— Excerpted records —
● ● ● ● ● ● ●

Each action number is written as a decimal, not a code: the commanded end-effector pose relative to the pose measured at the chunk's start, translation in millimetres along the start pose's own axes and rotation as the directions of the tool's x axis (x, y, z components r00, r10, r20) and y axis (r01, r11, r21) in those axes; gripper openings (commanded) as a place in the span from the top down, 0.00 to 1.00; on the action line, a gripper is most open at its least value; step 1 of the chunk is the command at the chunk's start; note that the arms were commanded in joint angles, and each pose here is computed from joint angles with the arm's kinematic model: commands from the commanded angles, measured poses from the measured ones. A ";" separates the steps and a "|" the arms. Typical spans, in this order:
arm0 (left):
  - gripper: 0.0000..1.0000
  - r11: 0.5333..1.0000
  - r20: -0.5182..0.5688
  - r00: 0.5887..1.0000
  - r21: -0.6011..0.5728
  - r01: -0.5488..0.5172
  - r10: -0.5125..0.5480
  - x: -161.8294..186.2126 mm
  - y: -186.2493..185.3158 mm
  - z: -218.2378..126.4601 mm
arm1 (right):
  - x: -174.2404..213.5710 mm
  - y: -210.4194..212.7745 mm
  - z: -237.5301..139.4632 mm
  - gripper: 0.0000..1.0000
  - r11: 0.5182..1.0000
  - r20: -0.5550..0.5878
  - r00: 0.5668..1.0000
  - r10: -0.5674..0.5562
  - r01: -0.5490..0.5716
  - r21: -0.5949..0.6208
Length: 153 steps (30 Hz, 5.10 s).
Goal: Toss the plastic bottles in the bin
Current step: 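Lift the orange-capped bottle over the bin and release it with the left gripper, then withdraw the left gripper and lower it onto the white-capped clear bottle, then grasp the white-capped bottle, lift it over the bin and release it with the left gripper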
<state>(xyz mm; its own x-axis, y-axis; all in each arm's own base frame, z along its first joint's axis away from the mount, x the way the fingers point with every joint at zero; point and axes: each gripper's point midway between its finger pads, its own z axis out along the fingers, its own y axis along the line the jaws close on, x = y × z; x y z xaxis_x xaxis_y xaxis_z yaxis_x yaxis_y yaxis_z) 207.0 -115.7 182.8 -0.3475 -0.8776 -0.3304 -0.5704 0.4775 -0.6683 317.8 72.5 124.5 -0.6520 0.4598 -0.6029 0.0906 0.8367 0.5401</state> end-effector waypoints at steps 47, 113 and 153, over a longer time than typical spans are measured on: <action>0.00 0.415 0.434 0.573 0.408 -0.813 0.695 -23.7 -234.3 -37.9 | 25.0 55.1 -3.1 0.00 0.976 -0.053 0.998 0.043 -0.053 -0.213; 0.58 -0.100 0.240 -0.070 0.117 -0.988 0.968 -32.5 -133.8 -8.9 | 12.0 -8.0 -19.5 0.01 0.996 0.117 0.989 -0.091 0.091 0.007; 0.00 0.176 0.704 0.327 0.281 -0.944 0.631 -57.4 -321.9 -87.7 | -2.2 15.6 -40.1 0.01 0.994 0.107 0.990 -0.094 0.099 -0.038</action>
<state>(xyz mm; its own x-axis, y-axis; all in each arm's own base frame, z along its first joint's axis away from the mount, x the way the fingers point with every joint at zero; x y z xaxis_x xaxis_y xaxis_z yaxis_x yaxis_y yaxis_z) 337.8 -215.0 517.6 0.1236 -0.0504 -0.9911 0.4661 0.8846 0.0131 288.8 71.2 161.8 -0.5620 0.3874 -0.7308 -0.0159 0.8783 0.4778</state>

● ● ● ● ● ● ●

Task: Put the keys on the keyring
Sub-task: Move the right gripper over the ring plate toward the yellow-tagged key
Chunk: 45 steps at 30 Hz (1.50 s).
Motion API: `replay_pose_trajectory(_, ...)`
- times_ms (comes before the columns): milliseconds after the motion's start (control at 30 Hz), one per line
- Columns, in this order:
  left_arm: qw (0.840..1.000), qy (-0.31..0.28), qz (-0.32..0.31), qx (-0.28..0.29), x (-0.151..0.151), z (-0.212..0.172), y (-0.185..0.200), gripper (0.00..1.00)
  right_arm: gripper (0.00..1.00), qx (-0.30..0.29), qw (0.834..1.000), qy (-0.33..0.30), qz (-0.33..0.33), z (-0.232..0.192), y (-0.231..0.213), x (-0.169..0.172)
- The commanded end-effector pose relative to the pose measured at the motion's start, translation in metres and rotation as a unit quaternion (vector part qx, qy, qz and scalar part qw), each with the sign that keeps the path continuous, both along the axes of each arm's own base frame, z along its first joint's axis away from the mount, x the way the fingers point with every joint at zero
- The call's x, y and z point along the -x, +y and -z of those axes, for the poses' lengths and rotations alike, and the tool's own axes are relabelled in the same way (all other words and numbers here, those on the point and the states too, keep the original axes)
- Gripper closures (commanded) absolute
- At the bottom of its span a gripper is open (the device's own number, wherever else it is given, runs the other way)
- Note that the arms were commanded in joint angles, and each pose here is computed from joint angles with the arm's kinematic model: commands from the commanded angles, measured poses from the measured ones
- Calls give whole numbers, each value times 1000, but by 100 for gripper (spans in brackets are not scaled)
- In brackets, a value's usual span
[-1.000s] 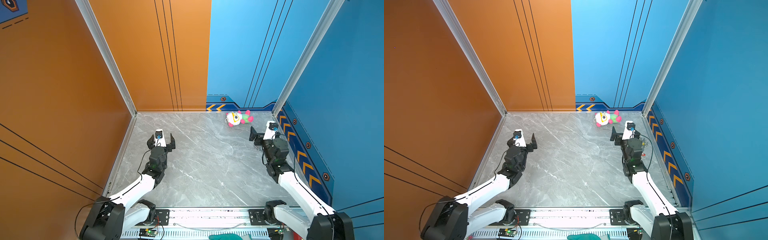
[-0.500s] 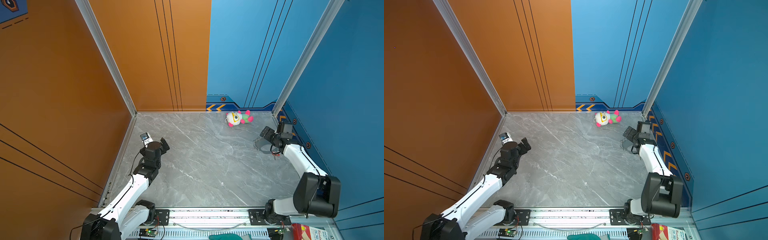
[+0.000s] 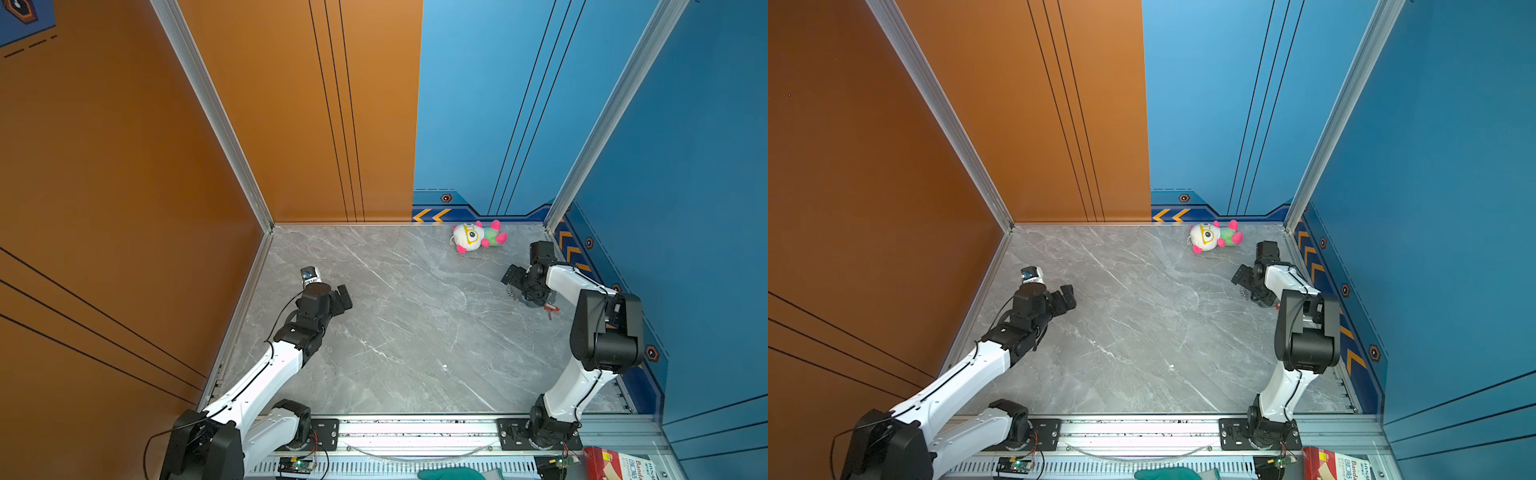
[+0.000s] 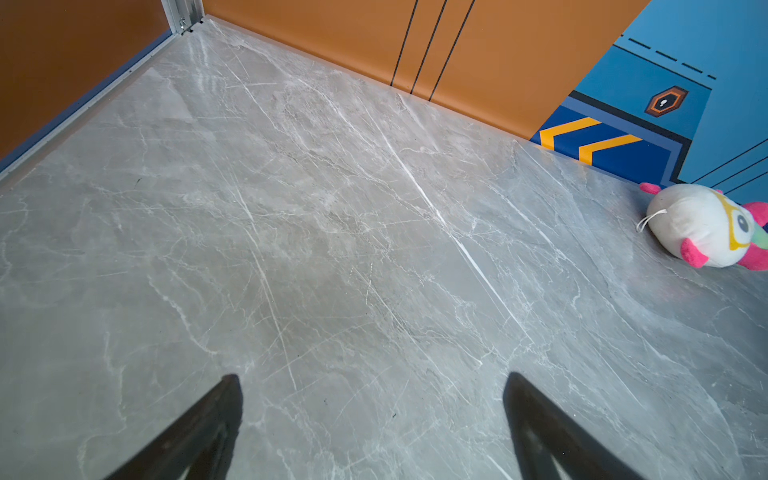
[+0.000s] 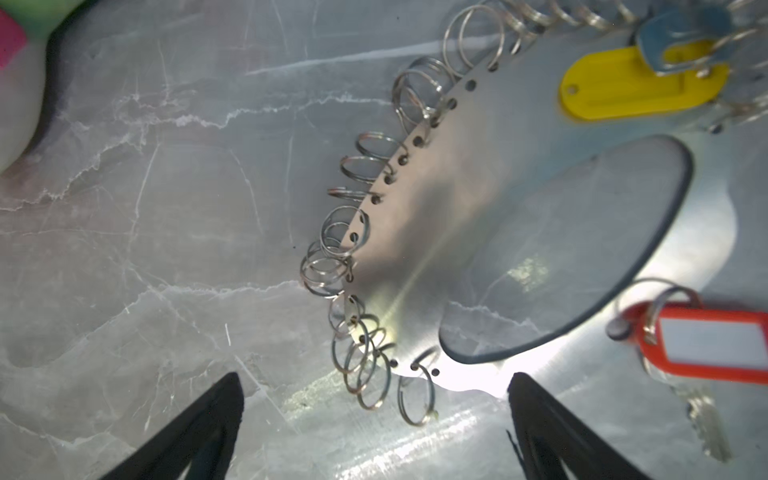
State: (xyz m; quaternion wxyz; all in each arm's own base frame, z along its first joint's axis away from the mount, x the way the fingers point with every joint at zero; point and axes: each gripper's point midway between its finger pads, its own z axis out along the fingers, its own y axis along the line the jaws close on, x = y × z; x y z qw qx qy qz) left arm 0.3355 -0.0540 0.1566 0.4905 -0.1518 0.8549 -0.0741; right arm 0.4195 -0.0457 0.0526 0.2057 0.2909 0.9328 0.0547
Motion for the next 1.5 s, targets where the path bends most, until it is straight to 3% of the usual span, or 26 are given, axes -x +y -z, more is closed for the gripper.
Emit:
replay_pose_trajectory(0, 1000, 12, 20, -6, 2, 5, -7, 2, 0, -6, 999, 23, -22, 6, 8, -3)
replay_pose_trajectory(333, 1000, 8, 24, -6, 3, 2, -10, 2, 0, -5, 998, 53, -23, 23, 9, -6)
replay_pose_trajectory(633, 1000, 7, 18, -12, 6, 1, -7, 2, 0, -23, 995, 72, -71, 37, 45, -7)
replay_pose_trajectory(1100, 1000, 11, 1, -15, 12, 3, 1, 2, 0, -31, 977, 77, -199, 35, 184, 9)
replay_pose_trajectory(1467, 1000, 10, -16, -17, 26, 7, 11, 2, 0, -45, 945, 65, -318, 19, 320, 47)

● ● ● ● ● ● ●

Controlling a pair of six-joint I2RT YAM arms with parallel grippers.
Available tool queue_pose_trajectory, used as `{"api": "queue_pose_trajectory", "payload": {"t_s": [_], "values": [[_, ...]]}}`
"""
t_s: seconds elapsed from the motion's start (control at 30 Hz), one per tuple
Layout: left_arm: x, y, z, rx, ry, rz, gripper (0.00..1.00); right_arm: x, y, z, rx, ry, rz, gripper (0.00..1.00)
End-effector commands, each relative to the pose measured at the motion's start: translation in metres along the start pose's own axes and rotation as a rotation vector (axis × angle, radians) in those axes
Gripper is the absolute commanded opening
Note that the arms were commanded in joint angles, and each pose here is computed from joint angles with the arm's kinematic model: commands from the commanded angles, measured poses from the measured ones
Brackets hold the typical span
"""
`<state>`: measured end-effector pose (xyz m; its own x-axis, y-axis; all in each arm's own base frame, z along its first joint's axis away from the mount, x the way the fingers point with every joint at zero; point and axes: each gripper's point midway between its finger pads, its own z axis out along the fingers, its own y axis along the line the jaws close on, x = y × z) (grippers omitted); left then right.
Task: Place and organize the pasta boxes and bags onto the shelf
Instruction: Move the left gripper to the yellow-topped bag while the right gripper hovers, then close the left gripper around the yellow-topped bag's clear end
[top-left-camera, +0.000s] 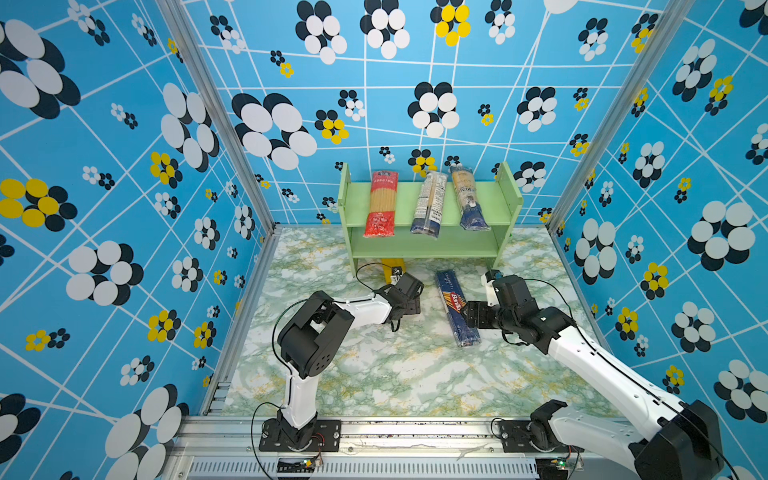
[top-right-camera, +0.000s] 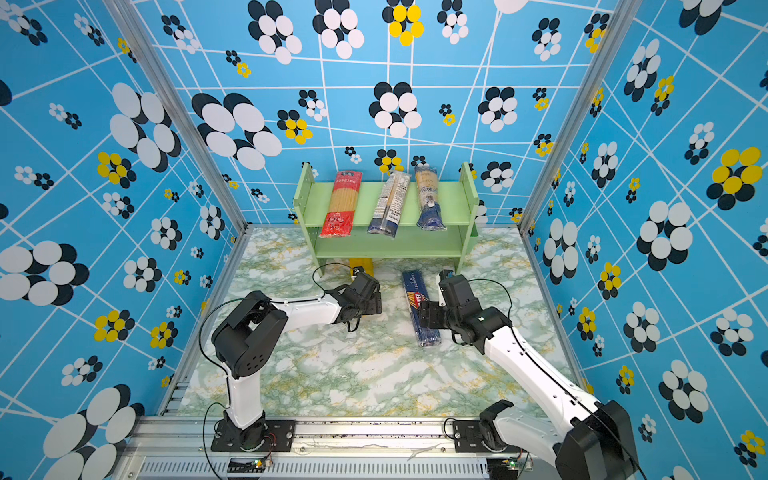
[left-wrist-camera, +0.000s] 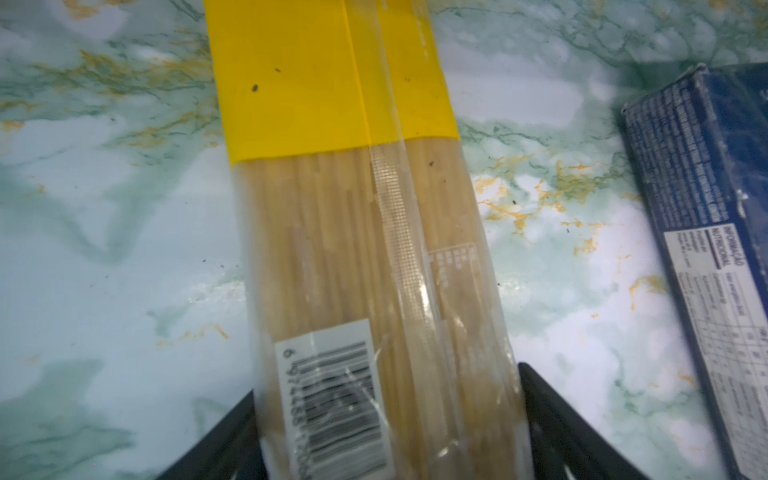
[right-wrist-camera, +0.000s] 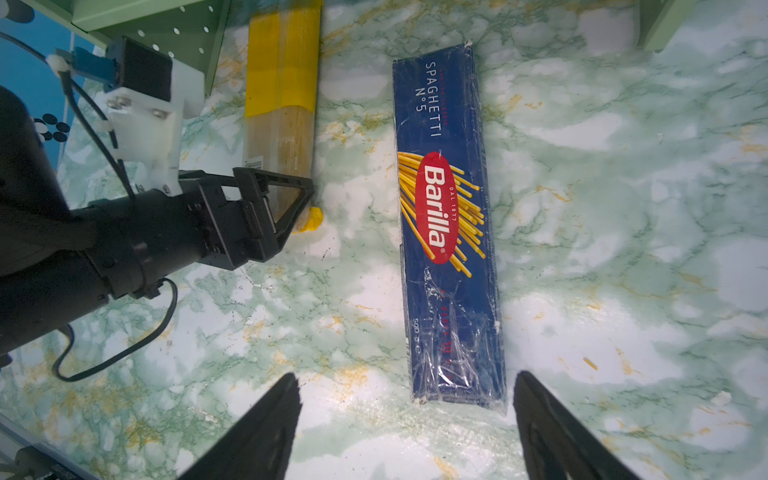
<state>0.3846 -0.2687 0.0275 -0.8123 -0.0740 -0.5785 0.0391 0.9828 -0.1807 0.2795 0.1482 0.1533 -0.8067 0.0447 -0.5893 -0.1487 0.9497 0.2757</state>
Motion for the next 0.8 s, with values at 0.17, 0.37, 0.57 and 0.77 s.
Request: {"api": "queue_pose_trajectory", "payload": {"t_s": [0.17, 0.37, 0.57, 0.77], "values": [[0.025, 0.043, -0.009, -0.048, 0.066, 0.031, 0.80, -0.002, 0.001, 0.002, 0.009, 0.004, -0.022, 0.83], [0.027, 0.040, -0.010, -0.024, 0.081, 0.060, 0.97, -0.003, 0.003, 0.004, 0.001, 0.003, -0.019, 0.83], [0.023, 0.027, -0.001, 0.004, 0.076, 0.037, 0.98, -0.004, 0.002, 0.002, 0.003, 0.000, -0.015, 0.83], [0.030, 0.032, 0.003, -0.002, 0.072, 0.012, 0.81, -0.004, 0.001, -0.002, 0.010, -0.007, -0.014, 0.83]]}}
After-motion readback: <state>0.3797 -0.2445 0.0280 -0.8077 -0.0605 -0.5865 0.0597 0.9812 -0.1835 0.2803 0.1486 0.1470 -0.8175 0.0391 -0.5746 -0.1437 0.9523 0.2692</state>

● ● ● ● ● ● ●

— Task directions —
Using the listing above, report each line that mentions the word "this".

— Task solution —
Each action number is written as a decimal, not a code: the commanded end-effector pose relative to the pose measured at the chunk's start, translation in millimetres along the start pose's own axes and rotation as the directions of the tool's x axis (x, y, z components r00, r10, r20) and y axis (r01, r11, r21) in those axes; gripper openings (commanded) as a place in the span from the top down, 0.00 to 1.00; on the action line, a gripper is most open at its least value; step 1 of the chunk is the command at the chunk's start; note that the arms were commanded in joint angles, and each pose here is computed from joint angles with the arm's kinematic model: commands from the commanded angles, measured poses from the measured ones. A ";" separates the steps and a "|" the arms. Typical spans, in this order:
- Columns, in this order:

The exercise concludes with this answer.